▸ **Activity**
Which lines of the data contain the string "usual"? Copy every one.

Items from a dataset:

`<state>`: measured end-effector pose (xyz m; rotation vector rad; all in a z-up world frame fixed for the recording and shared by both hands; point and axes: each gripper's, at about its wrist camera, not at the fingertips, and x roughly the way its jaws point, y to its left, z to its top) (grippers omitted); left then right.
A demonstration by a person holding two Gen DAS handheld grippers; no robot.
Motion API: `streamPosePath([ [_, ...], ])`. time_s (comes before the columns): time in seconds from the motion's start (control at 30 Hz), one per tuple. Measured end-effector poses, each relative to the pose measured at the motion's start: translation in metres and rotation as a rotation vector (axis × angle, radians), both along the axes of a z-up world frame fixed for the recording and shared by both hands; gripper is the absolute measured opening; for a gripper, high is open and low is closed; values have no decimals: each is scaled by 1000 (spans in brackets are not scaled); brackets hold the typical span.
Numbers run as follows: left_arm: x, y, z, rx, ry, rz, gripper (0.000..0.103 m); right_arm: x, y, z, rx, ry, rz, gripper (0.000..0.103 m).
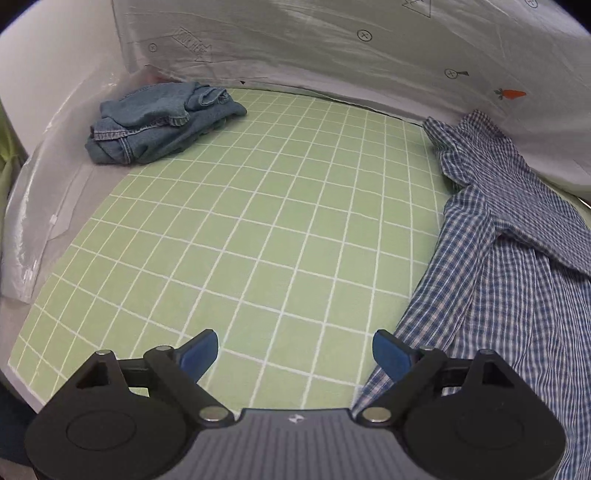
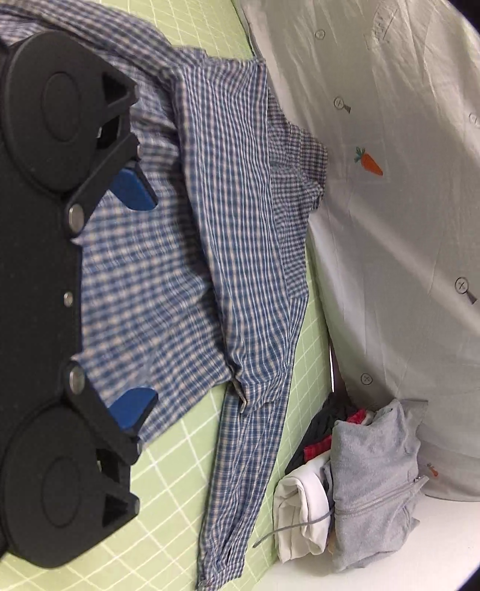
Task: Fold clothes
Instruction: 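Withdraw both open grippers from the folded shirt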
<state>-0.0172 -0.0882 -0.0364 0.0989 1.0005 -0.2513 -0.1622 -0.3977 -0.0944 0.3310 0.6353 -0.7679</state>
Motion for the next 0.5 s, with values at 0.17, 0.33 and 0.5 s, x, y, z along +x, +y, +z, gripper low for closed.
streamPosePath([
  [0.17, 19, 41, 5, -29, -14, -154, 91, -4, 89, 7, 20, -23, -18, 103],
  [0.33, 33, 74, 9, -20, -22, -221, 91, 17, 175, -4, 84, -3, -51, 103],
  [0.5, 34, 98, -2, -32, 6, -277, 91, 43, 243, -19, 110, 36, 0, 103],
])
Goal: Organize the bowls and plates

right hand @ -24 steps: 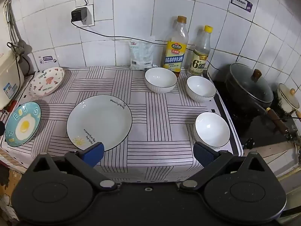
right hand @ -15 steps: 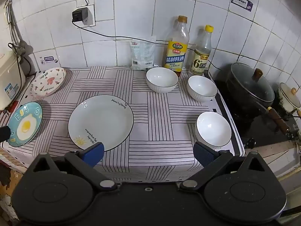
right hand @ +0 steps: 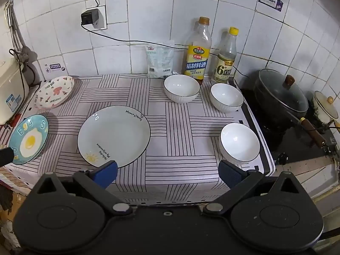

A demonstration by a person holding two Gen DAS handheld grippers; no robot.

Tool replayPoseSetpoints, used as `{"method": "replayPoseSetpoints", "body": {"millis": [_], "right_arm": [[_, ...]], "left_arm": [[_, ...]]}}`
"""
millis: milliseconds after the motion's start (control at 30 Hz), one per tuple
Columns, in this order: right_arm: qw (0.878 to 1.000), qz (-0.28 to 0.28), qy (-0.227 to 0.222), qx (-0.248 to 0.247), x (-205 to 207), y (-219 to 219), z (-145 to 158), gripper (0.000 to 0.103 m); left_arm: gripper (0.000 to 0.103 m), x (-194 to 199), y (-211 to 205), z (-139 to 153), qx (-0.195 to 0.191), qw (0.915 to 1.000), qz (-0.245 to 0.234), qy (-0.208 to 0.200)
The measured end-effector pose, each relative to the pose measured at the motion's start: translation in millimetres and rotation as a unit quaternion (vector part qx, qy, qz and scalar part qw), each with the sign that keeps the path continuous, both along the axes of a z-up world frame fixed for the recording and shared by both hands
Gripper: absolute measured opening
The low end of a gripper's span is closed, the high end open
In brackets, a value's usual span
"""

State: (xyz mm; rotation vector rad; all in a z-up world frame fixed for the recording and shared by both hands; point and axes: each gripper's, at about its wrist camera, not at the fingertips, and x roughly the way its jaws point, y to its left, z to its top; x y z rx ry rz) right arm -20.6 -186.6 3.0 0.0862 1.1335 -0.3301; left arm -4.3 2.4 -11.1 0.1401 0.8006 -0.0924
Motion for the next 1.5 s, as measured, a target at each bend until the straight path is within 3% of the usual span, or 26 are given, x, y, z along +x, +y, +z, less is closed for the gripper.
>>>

▸ **Task output**
In brackets, a value's usual span
Motion for the next 1.5 s, as measured, a target at each bend until the straight path is within 3% of the usual span, or 26 are given, x, y, z along +x, +y, +z, less is closed for the gripper.

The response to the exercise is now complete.